Vu du Burkina Faso – Macky Sall en médiateur à Moscou, au nom de l’Afrique

C’est une mission de médiation qu’entreprend le président sénégalais ce jeudi 2 juin à Moscou. En sa qualité de président de l’Union africaine, Macky Sall entend plaider la paix mais également “la libération des stocks de céréales et de fertilisants dont le blocage affecte particulièrement les pays africains”, rapporte le journal burkinabé “Wakat Séra”.

Courrier international – Macky Sall s’envole pour la Russie avec, dans ses valises, l’arbre à palabres sous lequel les conflits sont réglés selon la pure tradition africaine. Avec à ses côtés, le président de la commission de l’Union africaine (UA) Moussa Faki Mahamat, le chef de l’État sénégalais et président en exercice de l’UA essaiera, au nom de l’Afrique, de partager les vertus de la paix, avec les voisins russes et ukrainiens engagés dans une guerre annoncée comme “éclair” mais qui, lancée depuis le 24 février, est en train de consommer son quatrième mois.

Mais plus elle dure, plus cette invasion de l’Ukraine par la Russie provoque jusqu’en Afrique une crise sans précédent dans des pays qui vivent au jour le jour et dépendent fortement des “France au revoir” [expression courante d’Afrique de l’Ouest qui décrit les produits d’occasion en provenance de France ou, par extension, d’Europe], le paquet dans lequel est emballé tout ce qui vient de l’Occident.

L’Afrique en première ligne de la faim

 

De plus, les conséquences de la crise, qui vont de la hausse vertigineuse du coût des hydrocarbures et des transports, du blé, exporté essentiellement des deux pays en conflit, à l’accès difficile aux engrais pour l’agriculture ne sont pas pour arranger une Afrique qui est donc très impactée par cette confrontation entre la Russie et l’Otan en terre ukrainienne.

Mais la position africaine ne penche pas, en tout cas pas ouvertement, pour une des deux nations belligérantes. “Nous voulons la paix, nous travaillons pour un cessez-le-feu”, a clairement déclaré le médiateur parti de Dakar au nom de l’Afrique.

Du reste, le Sénégal et d’autres pays africains ont, sans faux-fuyant, évité de voter pour les résolutions de l’ONU contre la Russie. Pourtant, en d’autres temps, ils auraient suivi, tête baissée, les anciens pays colonisateurs dans toutes les prises de sanction contre tout pays qui entreprendrait de rogner leur influence en Afrique ou ailleurs dans le monde. C’est même compte tenu des rapports de force en présence et de cette non-ingérence directe dans des problèmes occidento-occidentaux que le “faiseur de paix” qui quitte pour une fois l’Afrique dans le but de faire cesser un conflit en Europe n’a pas fermement coché Kiev à son programme de visites.

Porter la voix africaine à Moscou

 

D’ailleurs, Macky Sall, au nom de l’UA, avait-il seulement un autre choix que de faire porter la voix, pour ne pas dire les supplications, venue du continent noir pour l’arrêt de cette guerre que rien… n’arrête ? Surtout que cette invasion de l’Ukraine, rythmée par les bombardements incessants dont les échos résonnent en Afrique, a mis sous l’éteignoir les graves crises sécuritaire et humanitaire qui affectent le quotidien des Africains, et touche même le fond des marmites.

Mettre fin à cette guerre sera salutaire pour le monde entier, car cela limiterait non seulement la liste devenue sans fin des morts, mais aussi et surtout les souffrances des populations.

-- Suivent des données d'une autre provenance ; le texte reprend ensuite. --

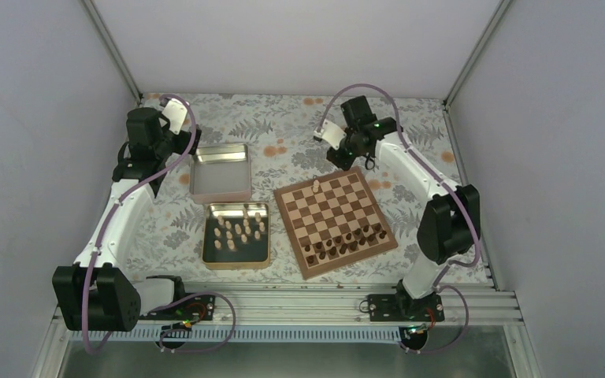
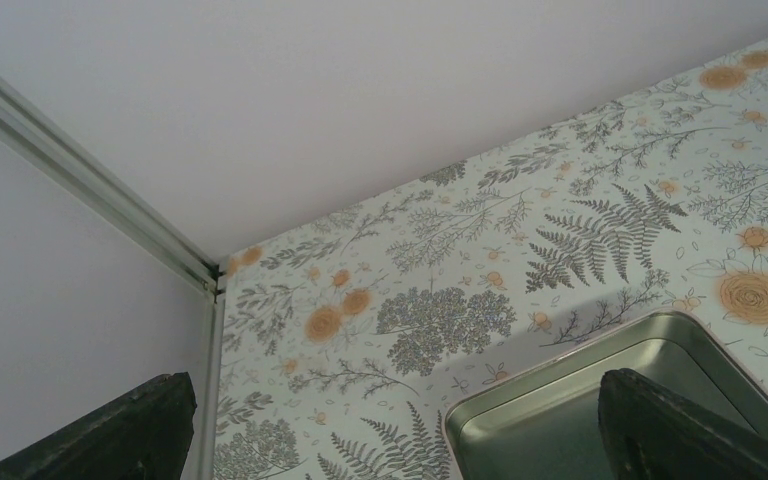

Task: Set up the chess pieces on the board
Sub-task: Place the chess piece on the chessboard.

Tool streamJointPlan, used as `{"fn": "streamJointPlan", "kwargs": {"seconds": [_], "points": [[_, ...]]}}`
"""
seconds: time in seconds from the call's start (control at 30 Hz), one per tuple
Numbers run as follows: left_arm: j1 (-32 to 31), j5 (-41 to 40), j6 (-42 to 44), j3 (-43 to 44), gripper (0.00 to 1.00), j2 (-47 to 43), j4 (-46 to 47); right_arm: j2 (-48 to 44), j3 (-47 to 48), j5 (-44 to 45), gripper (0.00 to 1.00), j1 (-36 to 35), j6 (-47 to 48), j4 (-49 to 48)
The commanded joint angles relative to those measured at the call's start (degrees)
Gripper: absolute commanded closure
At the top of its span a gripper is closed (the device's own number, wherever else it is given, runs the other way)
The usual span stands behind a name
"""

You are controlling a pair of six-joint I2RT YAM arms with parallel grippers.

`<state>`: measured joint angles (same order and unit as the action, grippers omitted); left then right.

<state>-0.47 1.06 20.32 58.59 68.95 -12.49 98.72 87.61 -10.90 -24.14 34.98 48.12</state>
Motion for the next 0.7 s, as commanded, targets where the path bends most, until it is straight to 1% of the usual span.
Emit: {"fn": "streamJointPlan", "kwargs": {"seconds": [0.0, 0.37, 0.67], "points": [[0.23, 0.5, -0.47, -0.22, 0.0, -1.31, 0.82, 2.31, -3.62, -0.04, 0.87, -0.78, 1.17, -0.47], [0.29, 0.66, -0.45, -0.8, 0.0, -1.11, 1.14, 5.86, -10.47, -2.29, 0.87, -0.73, -0.04, -5.22], [0.29, 0.57, -0.45, -0.69, 0.0, -1.19, 0.91, 7.68, -10.18, -3.67, 0.86, -0.67, -0.42, -7.02]]}}
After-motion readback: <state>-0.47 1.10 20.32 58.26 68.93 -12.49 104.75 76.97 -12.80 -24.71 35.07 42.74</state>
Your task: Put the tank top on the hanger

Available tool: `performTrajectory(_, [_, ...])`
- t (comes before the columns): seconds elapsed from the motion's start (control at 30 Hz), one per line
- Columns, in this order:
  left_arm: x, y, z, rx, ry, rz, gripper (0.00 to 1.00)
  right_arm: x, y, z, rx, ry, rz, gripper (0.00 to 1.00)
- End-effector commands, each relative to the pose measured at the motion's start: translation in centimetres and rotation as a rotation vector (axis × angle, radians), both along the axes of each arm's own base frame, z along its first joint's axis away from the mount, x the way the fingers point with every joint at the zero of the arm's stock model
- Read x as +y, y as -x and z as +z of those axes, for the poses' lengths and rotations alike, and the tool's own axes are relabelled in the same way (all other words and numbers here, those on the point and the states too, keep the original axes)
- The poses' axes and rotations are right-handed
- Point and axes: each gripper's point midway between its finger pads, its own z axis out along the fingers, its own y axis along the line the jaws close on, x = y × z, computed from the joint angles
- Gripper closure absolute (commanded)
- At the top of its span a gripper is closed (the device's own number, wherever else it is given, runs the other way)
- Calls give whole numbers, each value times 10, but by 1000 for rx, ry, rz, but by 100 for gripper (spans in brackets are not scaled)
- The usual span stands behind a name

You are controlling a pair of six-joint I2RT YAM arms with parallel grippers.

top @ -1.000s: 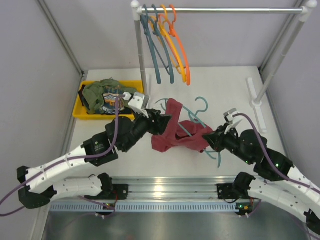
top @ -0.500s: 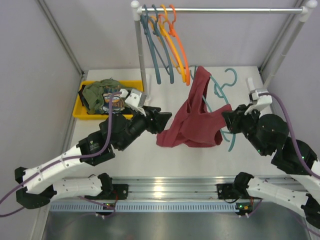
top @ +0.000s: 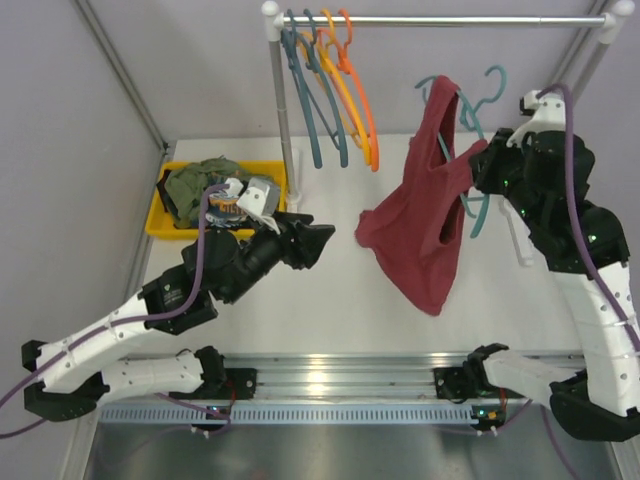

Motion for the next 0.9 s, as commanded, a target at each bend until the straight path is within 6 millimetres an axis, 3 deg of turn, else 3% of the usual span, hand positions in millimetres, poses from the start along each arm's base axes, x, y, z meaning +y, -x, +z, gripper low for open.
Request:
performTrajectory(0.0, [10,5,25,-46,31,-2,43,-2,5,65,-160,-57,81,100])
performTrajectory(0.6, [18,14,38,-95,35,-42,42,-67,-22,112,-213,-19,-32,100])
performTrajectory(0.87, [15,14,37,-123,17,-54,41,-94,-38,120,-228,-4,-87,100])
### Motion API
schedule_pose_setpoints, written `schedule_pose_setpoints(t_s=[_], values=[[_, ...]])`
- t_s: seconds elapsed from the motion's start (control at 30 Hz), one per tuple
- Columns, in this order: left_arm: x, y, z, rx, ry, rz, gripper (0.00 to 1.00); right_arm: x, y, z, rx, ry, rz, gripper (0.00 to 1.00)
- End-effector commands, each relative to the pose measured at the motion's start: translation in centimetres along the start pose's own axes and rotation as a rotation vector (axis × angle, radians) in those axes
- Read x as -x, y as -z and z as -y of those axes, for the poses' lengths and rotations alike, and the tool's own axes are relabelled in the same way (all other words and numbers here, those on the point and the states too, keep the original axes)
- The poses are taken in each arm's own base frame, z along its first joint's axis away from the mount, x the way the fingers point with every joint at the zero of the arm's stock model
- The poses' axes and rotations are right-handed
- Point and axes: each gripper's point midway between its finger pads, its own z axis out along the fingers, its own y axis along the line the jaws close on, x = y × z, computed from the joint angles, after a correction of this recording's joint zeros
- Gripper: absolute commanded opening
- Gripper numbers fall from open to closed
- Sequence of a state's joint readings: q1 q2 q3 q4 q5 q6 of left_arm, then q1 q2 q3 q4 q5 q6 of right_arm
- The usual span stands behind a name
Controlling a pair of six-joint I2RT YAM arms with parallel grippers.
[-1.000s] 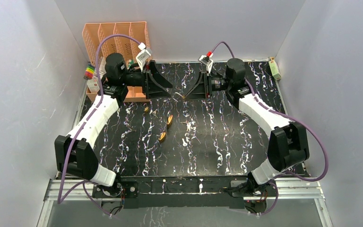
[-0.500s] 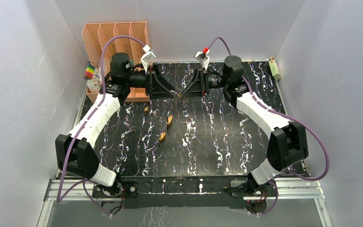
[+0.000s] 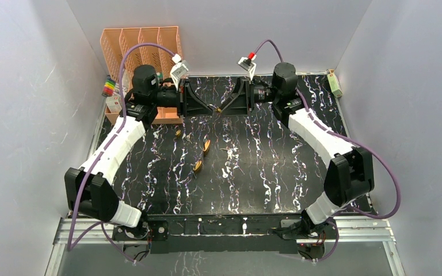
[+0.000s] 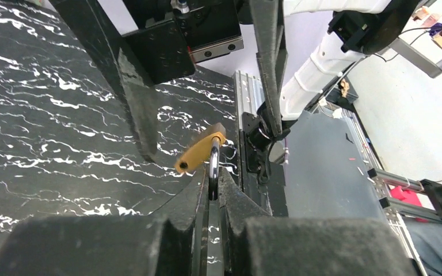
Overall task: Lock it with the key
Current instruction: Pick up the lock from the center of the board.
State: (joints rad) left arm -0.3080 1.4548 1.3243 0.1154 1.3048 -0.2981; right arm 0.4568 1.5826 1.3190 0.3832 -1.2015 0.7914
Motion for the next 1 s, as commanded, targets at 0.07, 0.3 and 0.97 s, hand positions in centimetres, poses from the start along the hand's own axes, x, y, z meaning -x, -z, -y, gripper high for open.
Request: schedule_pose_setpoints(t_s=[0.07, 0.3, 0.97], values=[[4.6, 0.5, 2.4, 0.069, -0.167, 0.134, 0.00, 6.5, 0.7, -5.0, -0.090, 0.420, 0.176, 0.99], [7.1, 0.9, 2.4, 0.141, -0.219, 0.235, 0.00, 9.9, 2.9, -9.1, -0.165, 0.672, 0.516, 0.99], [9.5, 1.4, 5.6, 0.102, -0.256, 0.296, 0.00, 6.2, 0.9, -9.3, -0.169, 0.903, 0.516, 0.96]])
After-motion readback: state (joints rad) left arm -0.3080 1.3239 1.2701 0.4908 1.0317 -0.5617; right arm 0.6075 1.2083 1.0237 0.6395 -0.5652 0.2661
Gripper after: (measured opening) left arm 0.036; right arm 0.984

Questions : jusqu’où portera la voix de Macky Sall, donc de l’Afrique, alors que le maître du jeu, Vladimir Poutine, reste sourd à tous les appels et semble ne craindre aucune sanction, lui qui a, visiblement, bien préparé sa guerre ?

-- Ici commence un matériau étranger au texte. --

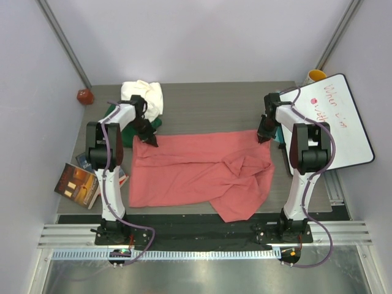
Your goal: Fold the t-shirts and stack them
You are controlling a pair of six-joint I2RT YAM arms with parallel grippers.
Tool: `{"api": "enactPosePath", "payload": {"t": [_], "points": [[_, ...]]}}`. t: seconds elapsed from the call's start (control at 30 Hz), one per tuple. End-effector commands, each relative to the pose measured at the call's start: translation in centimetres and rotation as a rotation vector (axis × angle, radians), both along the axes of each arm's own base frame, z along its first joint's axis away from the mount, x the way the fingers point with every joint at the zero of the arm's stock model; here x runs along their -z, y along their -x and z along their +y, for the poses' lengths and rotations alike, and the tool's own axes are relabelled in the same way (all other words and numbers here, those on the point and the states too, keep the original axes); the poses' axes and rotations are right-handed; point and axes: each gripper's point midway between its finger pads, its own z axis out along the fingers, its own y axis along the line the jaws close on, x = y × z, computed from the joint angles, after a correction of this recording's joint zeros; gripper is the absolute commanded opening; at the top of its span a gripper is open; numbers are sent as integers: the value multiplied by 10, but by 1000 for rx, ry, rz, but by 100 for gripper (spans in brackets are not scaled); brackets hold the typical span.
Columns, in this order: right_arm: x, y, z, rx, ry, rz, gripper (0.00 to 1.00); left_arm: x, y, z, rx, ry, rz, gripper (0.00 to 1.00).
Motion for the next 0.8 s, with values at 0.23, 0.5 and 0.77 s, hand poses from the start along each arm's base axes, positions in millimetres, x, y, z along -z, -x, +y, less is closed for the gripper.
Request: {"api": "enactPosePath", "payload": {"t": [0.23,0.5,0.77], "points": [[0,-38,-5,32,-5,-31,7,8,-59,33,-200,-44,32,0],[1,-48,-9,33,1,-4,7,4,-79,47,-216,-101,27,0],[8,-57,-22,85,-22,0,7,12,-94,53,-233,-117,1,0]]}}
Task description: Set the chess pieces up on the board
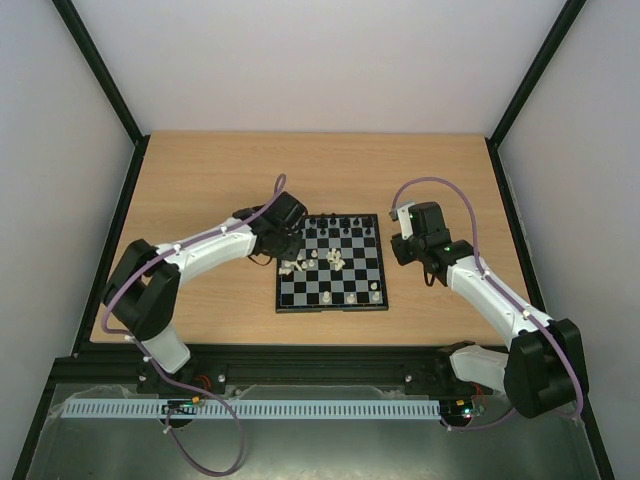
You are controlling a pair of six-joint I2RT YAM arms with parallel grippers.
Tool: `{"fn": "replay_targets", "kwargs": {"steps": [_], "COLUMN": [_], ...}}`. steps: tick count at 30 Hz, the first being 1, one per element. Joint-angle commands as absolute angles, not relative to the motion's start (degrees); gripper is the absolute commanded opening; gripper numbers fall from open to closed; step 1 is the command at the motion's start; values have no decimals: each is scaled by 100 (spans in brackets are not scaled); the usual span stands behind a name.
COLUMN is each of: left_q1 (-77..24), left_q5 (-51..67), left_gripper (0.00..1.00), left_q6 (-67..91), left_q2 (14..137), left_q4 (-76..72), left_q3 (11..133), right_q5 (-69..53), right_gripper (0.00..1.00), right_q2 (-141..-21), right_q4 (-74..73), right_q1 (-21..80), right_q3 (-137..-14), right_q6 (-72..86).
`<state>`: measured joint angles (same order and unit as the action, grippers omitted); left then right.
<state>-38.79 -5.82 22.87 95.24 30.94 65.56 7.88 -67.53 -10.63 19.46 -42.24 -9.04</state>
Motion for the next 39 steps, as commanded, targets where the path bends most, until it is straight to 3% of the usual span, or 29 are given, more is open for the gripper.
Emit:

Et quelle sera l’action du médiateur africain en direction de l’Ukraine, dont la requête de son président, Volodymyr – ça rime étrangement avec Vladimir – Zelensky, de s’adresser à ses homologues africains n’a pas encore rencontré d’écho favorable auprès du patron de l’UA ? Refus diplomatique à l’heure où la Russie renforce progressivement son influence sur l’Afrique ou juste un souci de calendrier ?

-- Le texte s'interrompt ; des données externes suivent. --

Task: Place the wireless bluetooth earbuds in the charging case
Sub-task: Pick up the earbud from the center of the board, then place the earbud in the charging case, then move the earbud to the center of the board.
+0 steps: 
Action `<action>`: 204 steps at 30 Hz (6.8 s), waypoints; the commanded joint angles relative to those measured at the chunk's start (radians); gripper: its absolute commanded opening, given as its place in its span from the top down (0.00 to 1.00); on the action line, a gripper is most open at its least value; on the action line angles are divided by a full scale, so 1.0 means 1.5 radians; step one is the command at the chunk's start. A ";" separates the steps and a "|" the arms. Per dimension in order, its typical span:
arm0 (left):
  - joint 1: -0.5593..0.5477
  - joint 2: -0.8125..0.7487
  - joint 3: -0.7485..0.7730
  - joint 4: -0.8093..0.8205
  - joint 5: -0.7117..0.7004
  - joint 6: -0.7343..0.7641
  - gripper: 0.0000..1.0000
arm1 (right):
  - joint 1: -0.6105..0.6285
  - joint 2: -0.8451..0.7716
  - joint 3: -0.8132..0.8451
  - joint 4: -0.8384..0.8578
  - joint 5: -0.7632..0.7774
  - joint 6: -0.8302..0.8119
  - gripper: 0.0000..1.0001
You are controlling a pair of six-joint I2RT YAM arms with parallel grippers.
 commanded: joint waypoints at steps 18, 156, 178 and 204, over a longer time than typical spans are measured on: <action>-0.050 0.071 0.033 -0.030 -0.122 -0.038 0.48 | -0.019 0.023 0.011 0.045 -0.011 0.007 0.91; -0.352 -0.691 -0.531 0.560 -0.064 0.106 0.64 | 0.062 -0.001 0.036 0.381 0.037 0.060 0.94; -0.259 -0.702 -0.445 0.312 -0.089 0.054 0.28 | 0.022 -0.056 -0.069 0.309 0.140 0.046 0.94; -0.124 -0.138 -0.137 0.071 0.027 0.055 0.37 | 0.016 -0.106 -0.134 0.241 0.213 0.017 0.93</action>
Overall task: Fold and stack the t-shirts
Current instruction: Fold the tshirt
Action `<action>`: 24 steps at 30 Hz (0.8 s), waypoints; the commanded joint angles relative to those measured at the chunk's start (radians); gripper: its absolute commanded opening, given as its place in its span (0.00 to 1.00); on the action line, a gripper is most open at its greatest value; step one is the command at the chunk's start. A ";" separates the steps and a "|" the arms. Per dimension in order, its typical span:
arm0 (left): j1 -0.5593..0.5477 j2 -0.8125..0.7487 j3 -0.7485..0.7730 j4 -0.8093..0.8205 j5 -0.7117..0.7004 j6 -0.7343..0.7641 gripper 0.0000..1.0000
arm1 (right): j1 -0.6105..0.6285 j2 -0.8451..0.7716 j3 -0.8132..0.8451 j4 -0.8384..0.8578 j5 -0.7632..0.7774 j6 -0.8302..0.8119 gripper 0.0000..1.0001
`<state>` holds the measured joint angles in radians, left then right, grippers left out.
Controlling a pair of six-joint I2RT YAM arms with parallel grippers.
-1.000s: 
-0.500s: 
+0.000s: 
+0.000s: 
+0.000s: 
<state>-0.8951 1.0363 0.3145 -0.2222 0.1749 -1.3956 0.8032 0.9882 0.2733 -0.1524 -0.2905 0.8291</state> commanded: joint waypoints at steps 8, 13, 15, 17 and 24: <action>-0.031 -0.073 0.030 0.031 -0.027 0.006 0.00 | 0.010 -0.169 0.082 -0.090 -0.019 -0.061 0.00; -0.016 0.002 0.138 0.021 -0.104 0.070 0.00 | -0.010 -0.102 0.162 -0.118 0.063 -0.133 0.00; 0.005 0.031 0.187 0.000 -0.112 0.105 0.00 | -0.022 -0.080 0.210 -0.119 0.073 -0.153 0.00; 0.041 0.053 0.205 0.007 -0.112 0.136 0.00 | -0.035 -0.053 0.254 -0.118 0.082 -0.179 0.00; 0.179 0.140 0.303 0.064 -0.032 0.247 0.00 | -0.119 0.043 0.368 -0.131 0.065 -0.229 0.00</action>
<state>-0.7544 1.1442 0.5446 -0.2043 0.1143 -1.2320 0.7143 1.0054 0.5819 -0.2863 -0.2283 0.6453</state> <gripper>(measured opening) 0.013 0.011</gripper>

En tout cas, quelle que soit l’issue de la mission de bons offices de Macky Sall pour mettre fin à la guerre en Ukraine, il est assez rare, pour ne pas dire inédit, que l’Afrique s’implique dans une médiation en Occident pour faire taire des armes. C’est plutôt l’inverse que les Africains voient en ingérence, quand cela ne les arrange pas !

Pourvu que le grand froid russe ne gèle pas les ardeurs du médiateur venu du pays du soleil et de la téranga [état d’esprit qui suppose l’hospitalité ou le partage, en wolof], la légendaire terre de l’hospitalité.